§ TRY IT
Set down all of the data exactly as it appears.

§ COLLECTED DATA
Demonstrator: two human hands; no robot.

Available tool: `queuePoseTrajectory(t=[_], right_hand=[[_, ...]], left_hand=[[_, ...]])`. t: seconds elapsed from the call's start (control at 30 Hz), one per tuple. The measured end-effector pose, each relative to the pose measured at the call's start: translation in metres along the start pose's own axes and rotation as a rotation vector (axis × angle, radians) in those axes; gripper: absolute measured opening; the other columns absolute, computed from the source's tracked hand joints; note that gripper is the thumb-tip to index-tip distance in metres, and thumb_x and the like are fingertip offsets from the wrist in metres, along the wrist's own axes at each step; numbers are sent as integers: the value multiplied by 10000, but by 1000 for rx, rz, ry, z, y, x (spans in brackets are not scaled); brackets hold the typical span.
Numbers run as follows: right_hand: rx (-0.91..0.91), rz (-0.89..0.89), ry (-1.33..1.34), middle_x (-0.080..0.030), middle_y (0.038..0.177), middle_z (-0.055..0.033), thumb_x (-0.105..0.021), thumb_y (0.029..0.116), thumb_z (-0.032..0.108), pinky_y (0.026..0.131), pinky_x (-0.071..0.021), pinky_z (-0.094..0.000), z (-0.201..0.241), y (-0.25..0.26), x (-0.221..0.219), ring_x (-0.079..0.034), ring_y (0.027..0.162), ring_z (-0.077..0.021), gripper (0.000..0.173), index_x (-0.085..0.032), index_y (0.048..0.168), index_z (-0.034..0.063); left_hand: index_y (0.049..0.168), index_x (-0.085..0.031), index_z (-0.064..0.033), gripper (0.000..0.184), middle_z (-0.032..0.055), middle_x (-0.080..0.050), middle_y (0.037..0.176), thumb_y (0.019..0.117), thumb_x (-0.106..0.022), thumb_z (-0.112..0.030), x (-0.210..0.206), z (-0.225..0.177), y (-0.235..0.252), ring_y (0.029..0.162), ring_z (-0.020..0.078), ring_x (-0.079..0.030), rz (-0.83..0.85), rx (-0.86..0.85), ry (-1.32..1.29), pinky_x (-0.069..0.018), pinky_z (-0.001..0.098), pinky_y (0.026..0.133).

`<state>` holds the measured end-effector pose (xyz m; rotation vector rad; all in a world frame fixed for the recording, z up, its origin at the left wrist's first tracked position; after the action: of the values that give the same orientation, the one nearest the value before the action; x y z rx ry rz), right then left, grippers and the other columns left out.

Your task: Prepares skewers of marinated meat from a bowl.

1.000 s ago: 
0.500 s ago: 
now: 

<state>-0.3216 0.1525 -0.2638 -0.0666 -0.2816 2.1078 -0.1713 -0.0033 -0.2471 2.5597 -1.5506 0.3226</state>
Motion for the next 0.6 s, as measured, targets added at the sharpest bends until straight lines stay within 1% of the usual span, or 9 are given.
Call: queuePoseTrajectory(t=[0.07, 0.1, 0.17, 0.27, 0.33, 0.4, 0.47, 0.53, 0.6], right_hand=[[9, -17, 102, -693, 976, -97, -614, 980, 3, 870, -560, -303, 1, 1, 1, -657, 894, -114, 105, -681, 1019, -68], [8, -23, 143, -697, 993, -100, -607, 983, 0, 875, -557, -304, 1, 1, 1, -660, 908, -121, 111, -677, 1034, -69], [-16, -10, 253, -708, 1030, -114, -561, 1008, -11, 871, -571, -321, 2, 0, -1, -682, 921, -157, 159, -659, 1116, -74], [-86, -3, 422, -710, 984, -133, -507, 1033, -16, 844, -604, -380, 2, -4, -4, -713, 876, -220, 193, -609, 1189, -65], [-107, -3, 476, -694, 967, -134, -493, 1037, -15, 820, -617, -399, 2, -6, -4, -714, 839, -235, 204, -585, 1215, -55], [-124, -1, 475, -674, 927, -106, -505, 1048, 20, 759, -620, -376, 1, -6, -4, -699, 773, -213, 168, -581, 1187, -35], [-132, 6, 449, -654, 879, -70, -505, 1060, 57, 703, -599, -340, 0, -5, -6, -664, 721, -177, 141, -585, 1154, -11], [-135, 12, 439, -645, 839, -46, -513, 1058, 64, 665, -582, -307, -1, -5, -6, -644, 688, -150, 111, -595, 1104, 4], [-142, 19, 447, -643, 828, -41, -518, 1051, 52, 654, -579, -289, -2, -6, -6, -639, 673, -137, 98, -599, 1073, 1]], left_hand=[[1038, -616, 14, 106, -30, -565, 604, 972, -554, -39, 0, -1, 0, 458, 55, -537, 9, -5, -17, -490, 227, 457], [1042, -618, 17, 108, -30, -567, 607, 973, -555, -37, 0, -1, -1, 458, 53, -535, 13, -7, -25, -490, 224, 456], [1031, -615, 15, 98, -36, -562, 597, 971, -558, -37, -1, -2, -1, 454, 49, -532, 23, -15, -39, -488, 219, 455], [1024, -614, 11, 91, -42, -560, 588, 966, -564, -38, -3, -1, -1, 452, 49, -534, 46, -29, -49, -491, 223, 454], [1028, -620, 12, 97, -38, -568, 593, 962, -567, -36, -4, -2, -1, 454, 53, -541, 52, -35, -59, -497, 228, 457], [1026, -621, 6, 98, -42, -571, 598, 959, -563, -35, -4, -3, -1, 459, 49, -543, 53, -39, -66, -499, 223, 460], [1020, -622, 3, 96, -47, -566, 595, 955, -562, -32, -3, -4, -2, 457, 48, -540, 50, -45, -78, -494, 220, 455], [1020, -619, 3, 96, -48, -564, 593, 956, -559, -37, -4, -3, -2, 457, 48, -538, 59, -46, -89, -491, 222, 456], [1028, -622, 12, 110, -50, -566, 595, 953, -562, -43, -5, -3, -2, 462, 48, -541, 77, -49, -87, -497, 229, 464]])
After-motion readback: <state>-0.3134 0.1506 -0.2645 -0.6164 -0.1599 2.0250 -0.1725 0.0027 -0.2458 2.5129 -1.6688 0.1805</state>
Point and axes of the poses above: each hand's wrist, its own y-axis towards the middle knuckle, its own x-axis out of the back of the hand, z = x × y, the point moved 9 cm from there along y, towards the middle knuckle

§ ANSWER SECTION
Demonstrator: two human hands; no robot.

Available tool: `queuePoseTrajectory(t=[_], right_hand=[[_, ...]], left_hand=[[_, ...]])`. t: seconds elapsed from the call's start (control at 30 Hz), one per tuple. The measured end-effector pose, each relative to the pose measured at the call's start: translation in metres along the start pose's own axes and rotation as a rotation vector (axis × angle, radians) in those axes; gripper: absolute measured opening; the other columns absolute, computed from the source's tracked hand joints; note that gripper is the thumb-tip to index-tip distance in metres, and thumb_x and the like are fingertip offsets from the wrist in metres, along the wrist's own axes at each step; numbers are sent as integers: the value multiplied by 10000, but by 1000 for rx, rz, ry, z, y, x (spans in brackets are not scaled); brackets hold the typical span.
Numbers run as follows: right_hand: rx (-0.91..0.91), rz (-0.89..0.89), ry (-1.33..1.34), middle_x (-0.080..0.030), middle_y (0.038..0.177), middle_z (-0.055..0.033), thumb_x (-0.105..0.021), thumb_y (0.029..0.116), thumb_z (-0.032..0.108), pinky_y (0.026..0.131), pinky_x (-0.071..0.021), pinky_z (-0.094..0.000), z (-0.201..0.241), y (-0.25..0.26), x (-0.221..0.219), ring_x (-0.079..0.034), ring_y (0.027..0.162), ring_z (-0.077..0.021), gripper (0.000..0.173), index_x (-0.085..0.032), index_y (0.048..0.168), index_z (-0.034..0.063); left_hand: index_y (0.049..0.168), index_x (-0.085..0.031), index_z (-0.064..0.033), gripper (0.000..0.184), middle_z (-0.032..0.055), middle_x (-0.080..0.050), middle_y (0.037..0.176), thumb_y (0.019..0.117), thumb_x (-0.106..0.022), thumb_z (-0.112..0.030), x (-0.210..0.206), z (-0.225..0.177), y (-0.235..0.252), ring_y (0.029..0.162), ring_z (-0.020..0.078), ring_x (-0.079..0.030), rz (-0.83..0.85), rx (-0.86..0.85), ry (-1.32..1.29), pinky_x (-0.069..0.018), pinky_z (-0.001..0.098), pinky_y (0.026..0.133).

`<state>` holds the measured end-effector pose (xyz m; rotation vector rad; all in a world frame fixed for the recording, z up, its origin at the left wrist's first tracked position; after the action: of the values that give the same orientation, the one nearest the value before the action; x y z rx ry rz), right then left, grippers and the other columns left out.

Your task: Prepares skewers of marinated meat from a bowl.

1.000 s ago: 
0.500 s ago: 
now: 

<state>-0.3216 0.1525 -0.2638 -0.0666 -0.2816 2.1078 -0.1713 -0.0033 -0.2471 2.5597 -1.5506 0.3226</state>
Motion for the next 0.6 s, as measured, targets added at the sharpest bends until straight lines stay within 1% of the usual span, or 9 are given.
Call: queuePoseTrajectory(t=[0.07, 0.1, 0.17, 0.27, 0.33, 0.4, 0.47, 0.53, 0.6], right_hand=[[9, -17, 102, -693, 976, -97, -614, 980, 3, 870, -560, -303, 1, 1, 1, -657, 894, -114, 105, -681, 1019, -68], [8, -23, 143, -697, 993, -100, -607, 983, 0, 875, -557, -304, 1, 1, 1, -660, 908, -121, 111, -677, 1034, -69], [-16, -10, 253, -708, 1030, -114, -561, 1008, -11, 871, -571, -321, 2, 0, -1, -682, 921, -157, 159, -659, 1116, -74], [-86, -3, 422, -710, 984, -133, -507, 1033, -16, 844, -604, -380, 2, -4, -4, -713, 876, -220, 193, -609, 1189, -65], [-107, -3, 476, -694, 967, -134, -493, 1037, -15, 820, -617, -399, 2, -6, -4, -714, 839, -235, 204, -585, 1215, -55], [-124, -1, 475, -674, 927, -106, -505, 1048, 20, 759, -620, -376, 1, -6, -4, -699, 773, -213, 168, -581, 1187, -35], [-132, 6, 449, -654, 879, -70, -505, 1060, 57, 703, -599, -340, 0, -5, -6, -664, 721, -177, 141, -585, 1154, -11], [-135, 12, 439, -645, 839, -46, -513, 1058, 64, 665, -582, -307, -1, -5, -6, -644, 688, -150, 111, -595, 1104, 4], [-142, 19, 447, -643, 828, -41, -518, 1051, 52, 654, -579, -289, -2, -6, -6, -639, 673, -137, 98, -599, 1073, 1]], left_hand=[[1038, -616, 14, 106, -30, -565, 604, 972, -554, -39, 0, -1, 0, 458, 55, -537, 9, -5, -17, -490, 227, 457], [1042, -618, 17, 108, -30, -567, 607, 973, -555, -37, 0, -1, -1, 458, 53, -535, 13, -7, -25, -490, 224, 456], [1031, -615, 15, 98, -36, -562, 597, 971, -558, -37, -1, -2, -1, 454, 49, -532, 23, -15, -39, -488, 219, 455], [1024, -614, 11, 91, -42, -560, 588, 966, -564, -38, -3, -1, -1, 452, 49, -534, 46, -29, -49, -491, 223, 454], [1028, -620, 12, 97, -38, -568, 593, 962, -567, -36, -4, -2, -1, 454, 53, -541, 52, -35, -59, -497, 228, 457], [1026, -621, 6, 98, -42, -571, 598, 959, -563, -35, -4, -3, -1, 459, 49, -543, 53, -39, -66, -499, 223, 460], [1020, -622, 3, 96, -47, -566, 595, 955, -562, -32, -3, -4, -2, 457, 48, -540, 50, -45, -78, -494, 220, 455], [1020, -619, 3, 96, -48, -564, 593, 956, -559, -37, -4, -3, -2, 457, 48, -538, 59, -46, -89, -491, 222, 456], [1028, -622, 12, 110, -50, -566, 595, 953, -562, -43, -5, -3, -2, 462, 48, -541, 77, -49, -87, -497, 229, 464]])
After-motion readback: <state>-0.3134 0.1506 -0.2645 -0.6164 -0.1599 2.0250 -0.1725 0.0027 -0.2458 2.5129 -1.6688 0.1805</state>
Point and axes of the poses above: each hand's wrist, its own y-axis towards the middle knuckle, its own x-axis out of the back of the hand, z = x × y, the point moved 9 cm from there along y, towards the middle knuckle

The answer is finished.